Your objective ::
Each line of the entries, from the first to the line containing "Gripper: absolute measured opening", is to be transcribed exactly as it stands; include no other lines.

Data excerpts ::

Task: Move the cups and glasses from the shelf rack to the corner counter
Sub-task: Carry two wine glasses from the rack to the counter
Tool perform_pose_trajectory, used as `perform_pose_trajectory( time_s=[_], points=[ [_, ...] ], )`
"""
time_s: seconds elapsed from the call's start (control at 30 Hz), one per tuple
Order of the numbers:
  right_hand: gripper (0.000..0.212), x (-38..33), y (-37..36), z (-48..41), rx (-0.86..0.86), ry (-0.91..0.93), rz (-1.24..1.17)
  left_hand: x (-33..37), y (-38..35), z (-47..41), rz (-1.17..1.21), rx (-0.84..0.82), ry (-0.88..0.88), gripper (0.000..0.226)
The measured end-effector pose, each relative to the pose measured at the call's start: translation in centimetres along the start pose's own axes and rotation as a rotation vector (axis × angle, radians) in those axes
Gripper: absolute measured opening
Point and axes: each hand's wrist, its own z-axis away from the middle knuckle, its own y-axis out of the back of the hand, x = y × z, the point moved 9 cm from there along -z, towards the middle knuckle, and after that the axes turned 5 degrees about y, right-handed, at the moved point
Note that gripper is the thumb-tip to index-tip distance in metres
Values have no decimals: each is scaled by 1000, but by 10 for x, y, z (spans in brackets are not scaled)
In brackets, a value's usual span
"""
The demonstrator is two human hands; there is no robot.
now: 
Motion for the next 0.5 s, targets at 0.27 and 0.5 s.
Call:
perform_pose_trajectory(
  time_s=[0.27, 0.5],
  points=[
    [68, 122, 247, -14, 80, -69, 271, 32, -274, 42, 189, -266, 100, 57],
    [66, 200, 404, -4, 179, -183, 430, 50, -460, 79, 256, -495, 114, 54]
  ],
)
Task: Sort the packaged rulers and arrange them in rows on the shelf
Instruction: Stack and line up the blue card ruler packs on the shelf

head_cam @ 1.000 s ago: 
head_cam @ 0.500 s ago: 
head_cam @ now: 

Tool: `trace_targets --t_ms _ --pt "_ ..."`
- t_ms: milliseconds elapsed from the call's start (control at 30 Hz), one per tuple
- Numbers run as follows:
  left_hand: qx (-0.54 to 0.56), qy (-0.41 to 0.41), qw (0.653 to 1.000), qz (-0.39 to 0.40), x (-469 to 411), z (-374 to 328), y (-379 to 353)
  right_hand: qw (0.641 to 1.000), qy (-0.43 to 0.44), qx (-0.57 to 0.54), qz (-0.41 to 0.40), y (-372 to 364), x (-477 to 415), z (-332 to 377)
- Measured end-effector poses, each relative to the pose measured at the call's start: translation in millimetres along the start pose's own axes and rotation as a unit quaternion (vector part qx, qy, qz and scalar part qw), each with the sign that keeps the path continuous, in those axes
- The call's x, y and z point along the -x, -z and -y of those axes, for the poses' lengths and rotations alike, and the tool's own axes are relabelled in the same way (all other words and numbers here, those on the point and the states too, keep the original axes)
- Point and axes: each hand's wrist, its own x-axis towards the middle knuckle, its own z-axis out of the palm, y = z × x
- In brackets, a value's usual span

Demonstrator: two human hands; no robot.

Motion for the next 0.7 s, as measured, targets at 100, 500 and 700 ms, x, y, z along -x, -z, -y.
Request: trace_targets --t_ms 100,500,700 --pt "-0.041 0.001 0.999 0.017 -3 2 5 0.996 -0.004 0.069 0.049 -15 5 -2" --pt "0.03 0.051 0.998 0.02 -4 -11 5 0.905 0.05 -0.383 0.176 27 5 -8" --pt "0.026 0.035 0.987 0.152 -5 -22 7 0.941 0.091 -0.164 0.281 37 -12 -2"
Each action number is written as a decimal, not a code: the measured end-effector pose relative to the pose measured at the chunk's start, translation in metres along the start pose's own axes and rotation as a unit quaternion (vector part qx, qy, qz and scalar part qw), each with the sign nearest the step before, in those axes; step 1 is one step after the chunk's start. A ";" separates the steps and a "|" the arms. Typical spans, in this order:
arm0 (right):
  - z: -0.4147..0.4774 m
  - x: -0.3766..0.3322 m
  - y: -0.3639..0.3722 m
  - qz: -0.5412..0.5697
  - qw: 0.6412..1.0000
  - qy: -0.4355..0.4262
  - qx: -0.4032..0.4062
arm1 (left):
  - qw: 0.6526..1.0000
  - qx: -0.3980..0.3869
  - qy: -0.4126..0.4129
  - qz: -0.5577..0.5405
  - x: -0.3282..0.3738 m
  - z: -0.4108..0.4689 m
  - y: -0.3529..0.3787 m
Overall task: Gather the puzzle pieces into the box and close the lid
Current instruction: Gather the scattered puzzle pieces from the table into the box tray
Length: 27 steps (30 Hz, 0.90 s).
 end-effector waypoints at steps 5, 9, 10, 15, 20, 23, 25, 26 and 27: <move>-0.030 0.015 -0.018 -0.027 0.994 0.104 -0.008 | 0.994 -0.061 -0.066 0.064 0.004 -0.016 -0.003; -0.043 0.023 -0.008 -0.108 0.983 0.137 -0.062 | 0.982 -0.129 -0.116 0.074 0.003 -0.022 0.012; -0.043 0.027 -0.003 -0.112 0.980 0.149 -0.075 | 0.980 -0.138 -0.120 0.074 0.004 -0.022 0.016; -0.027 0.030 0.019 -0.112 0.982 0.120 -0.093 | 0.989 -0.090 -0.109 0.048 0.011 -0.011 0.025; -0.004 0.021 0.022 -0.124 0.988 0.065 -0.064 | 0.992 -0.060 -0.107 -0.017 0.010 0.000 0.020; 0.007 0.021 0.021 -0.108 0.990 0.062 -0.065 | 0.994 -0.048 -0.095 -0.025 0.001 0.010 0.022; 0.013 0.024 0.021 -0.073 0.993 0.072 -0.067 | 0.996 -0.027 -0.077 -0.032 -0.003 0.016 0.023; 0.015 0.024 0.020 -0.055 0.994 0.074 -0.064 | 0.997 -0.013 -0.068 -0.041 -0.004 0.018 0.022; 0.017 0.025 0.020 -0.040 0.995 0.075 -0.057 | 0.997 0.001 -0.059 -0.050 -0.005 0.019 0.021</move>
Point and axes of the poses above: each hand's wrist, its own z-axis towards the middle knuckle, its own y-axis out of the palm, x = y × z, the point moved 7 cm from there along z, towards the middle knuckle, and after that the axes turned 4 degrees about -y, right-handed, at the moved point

Solution ::
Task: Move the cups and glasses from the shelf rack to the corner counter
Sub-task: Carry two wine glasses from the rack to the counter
Tool perform_pose_trajectory, used as `perform_pose_trajectory( time_s=[_], points=[ [_, ...] ], )`
"""
time_s: seconds elapsed from the call's start (control at 30 Hz), one per tuple
Order of the numbers:
  right_hand: gripper (0.000..0.212), x (-38..33), y (-37..36), z (-48..41), rx (-0.86..0.86), ry (-0.91..0.93), rz (-1.24..1.17)
  left_hand: x (-33..37), y (-38..35), z (-47..41), rz (-1.17..1.21), rx (-0.84..0.82), ry (-0.88..0.88), gripper (0.000..0.226)
The measured end-effector pose, each relative to the pose measured at the call's start: translation in centimetres along the start pose's own axes and rotation as a rotation vector (axis × angle, radians) in those axes
Gripper: absolute measured opening

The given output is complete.